Petra Pau (Mitglied des Präsidiums)

Politiker ID: 11003206

Kollege Gehring, achten Sie bitte auf das Signal.

Kai Gehring (Mitglied des Bundestages)

Politiker ID: 11003756, Fraktion: Bündnis 90/Die Grünen (Grüne)

Ich komme zum Schluss. In Nordrhein-Westfalen, wo jeder vierte Student Deutschlands studiert, können Sie in diesen Tagen den rot-grünen Ausstieg aus den Studiengebühren ermöglichen. Appellieren Sie doch an Ihre Kolleginnen und Kollegen aus Nordrhein-Westfalen, diese historische Chance nicht zu verspielen, sondern mit Rot-Grün die Gebühren abzuschaffen. Darum muss es jetzt gehen. ({0})

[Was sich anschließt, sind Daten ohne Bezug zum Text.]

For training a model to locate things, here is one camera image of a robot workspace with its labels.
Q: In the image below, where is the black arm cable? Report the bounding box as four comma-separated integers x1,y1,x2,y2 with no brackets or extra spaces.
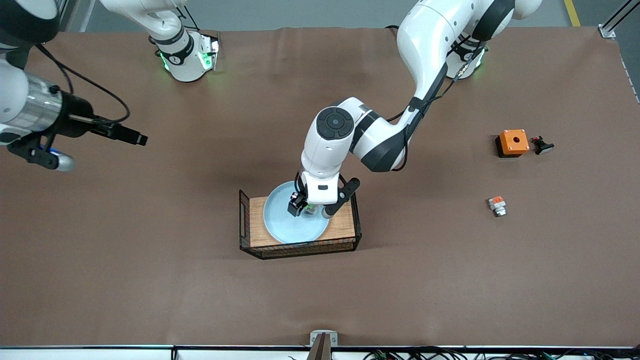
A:
386,44,488,173
34,44,132,125

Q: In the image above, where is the light blue plate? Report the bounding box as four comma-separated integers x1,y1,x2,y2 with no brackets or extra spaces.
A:
263,181,331,245

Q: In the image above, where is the black cable bundle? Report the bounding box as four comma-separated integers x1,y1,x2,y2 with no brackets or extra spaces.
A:
362,346,640,360

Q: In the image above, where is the aluminium frame profile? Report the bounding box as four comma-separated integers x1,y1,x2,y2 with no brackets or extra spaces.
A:
598,0,640,39

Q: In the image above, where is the black push button white cap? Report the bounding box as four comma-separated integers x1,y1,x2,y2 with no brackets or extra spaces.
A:
530,135,555,156

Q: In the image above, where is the white table edge rail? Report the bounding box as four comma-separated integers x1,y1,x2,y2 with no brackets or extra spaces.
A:
0,345,640,360

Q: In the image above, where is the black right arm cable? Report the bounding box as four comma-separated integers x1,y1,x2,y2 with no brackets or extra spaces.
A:
34,44,132,125

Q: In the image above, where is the orange button enclosure box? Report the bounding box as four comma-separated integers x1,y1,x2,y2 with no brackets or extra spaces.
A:
495,129,530,159

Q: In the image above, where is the brown table cover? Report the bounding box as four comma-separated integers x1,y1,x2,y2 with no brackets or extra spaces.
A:
0,25,640,348

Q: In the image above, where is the brown post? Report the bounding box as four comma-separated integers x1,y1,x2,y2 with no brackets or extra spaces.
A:
306,333,332,360

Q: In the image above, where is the grey metal bracket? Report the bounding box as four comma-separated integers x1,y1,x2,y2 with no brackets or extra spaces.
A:
310,330,339,348

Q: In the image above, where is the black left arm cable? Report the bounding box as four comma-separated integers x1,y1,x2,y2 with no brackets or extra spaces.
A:
386,44,488,173

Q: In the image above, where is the black wire basket wooden base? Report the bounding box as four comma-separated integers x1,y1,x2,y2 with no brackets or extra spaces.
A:
238,178,362,260

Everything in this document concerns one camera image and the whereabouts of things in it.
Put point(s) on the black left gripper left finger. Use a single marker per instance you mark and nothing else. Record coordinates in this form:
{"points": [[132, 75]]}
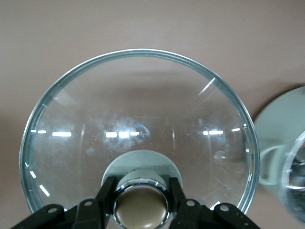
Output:
{"points": [[95, 210]]}

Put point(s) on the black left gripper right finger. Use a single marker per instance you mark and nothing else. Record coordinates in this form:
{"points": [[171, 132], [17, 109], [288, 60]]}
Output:
{"points": [[190, 212]]}

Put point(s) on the glass lid with knob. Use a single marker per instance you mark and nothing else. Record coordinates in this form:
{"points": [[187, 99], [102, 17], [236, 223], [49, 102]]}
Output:
{"points": [[143, 107]]}

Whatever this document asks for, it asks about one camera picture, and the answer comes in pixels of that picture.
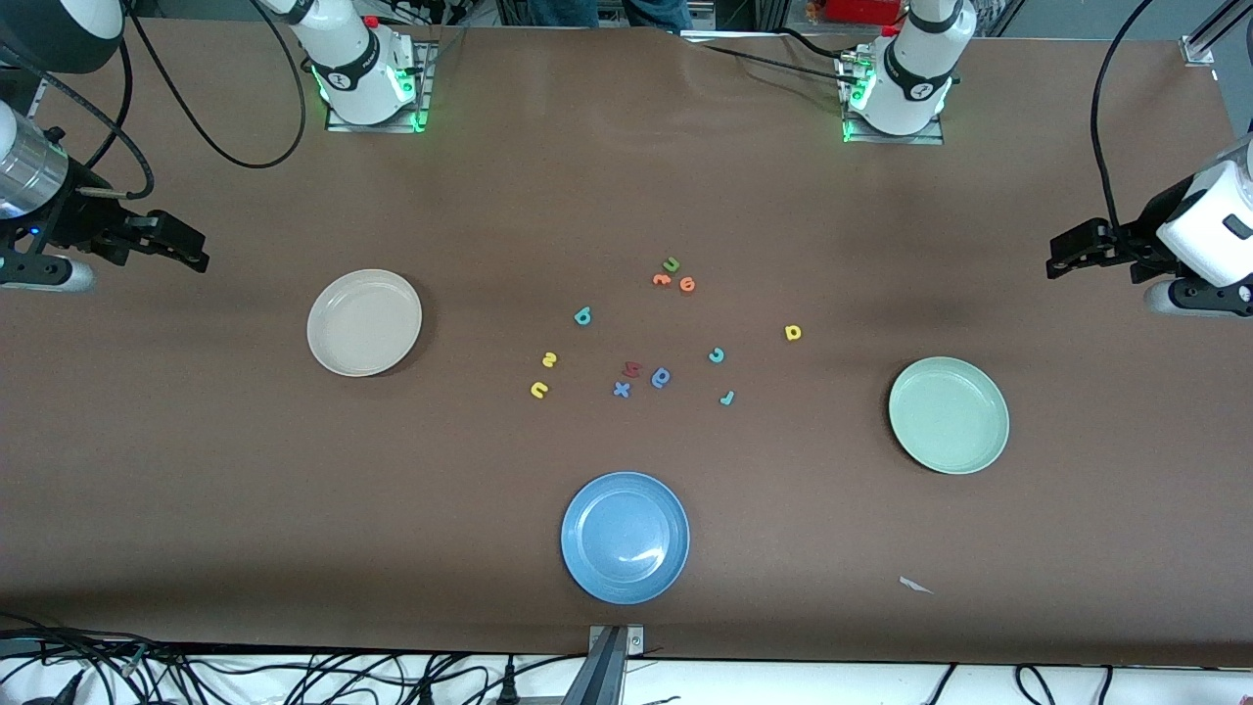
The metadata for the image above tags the beige brown plate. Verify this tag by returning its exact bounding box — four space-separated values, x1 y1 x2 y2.
306 268 424 379

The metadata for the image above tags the light green plate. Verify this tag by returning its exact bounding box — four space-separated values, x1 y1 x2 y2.
888 355 1011 476

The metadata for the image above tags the red box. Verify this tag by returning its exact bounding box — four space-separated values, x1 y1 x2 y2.
825 0 904 26

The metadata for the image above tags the person in blue jeans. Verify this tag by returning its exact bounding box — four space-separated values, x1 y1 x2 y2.
527 0 694 35

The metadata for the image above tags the blue plate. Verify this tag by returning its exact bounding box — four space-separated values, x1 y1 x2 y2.
560 471 691 606

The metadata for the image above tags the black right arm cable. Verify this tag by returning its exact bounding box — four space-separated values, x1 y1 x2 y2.
0 0 307 200

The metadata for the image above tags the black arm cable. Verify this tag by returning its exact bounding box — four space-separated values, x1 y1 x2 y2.
1090 0 1156 236
0 0 307 200

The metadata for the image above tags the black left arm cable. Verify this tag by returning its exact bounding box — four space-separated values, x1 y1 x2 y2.
1090 0 1156 236

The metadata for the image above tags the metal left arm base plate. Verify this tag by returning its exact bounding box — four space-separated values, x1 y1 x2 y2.
840 49 946 146

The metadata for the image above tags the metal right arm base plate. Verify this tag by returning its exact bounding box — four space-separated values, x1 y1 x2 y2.
326 39 433 133

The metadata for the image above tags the black table cable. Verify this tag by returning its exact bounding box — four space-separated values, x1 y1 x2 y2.
776 27 862 60
700 43 849 79

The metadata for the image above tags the black floor cable bundle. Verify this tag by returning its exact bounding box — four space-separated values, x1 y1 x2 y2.
0 612 588 705

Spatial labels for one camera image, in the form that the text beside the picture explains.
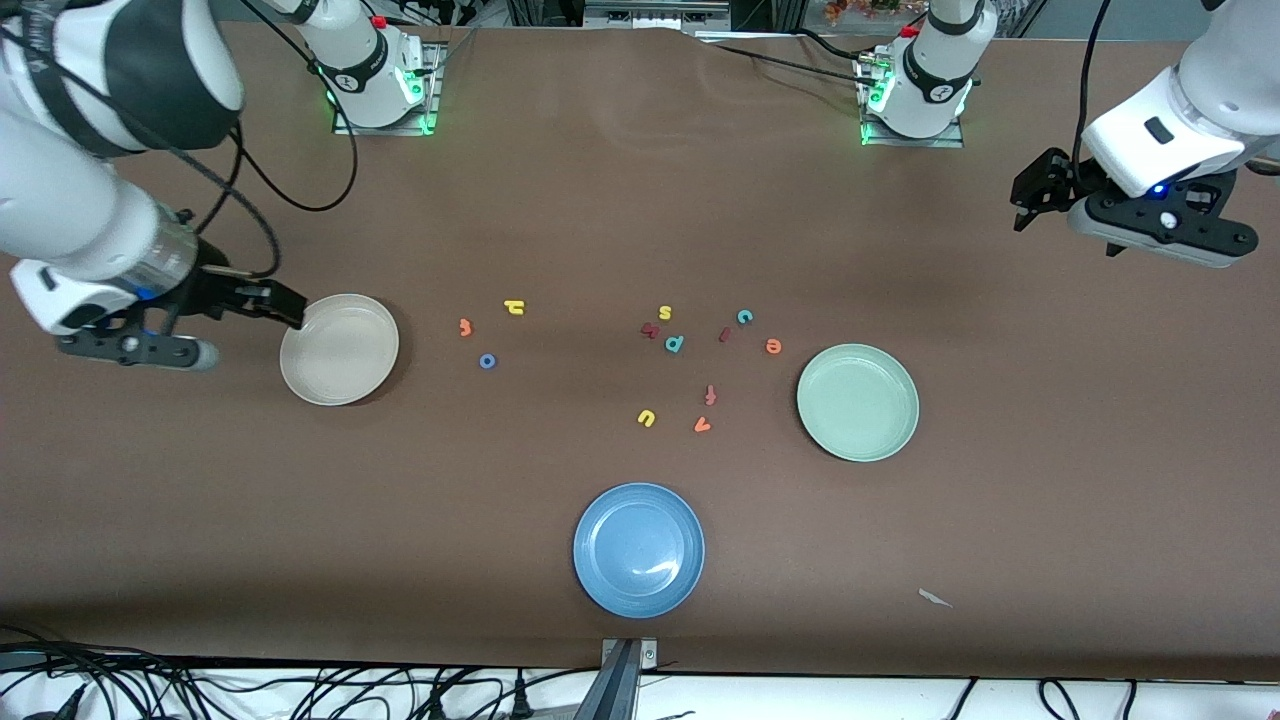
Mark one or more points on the grey power strip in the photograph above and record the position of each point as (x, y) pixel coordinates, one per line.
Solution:
(655, 14)

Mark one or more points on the orange leaf decoration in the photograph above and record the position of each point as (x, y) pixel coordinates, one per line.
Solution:
(860, 8)

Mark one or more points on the white paper scrap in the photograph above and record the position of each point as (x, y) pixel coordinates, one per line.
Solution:
(935, 598)

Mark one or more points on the blue plate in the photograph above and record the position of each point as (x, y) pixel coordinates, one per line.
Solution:
(638, 550)

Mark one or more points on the brown table cover sheet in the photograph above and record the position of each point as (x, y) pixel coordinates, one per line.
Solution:
(600, 200)

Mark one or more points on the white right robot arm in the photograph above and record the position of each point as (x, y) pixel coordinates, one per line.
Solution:
(355, 45)

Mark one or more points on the pale green plate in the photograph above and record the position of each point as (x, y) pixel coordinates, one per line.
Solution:
(858, 402)

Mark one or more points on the beige brown plate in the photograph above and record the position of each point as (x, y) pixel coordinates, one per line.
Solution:
(340, 350)

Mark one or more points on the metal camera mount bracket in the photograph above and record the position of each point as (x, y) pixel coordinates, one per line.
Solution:
(648, 655)

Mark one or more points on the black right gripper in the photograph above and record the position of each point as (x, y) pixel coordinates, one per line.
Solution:
(208, 291)

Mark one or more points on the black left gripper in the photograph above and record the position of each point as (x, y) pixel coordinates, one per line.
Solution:
(1066, 180)

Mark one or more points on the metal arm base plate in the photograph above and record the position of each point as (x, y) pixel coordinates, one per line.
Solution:
(910, 143)
(385, 131)

Petra Pau (Mitglied des Präsidiums)

Politiker ID: 11003206

Ich schließe die Aussprache. Interfraktionell wird die Überweisung des Gesetzentwurfs auf Drucksache 17/4662 an die in der Tagesordnung aufgeführten Ausschüsse vorgeschlagen. Sind Sie damit einverstanden? - Das ist der Fall. Dann ist das so beschlossen. Wir sind damit am Schluss unserer heutigen Tagesordnung. Ich berufe die nächste Sitzung des Deutschen Bundestags auf Mittwoch, den 23. Februar 2011, 13 Uhr, ein. Die Sitzung ist geschlossen. Ich wünsche Ihnen ein schönes Wochenende und erfolgreiche Tage.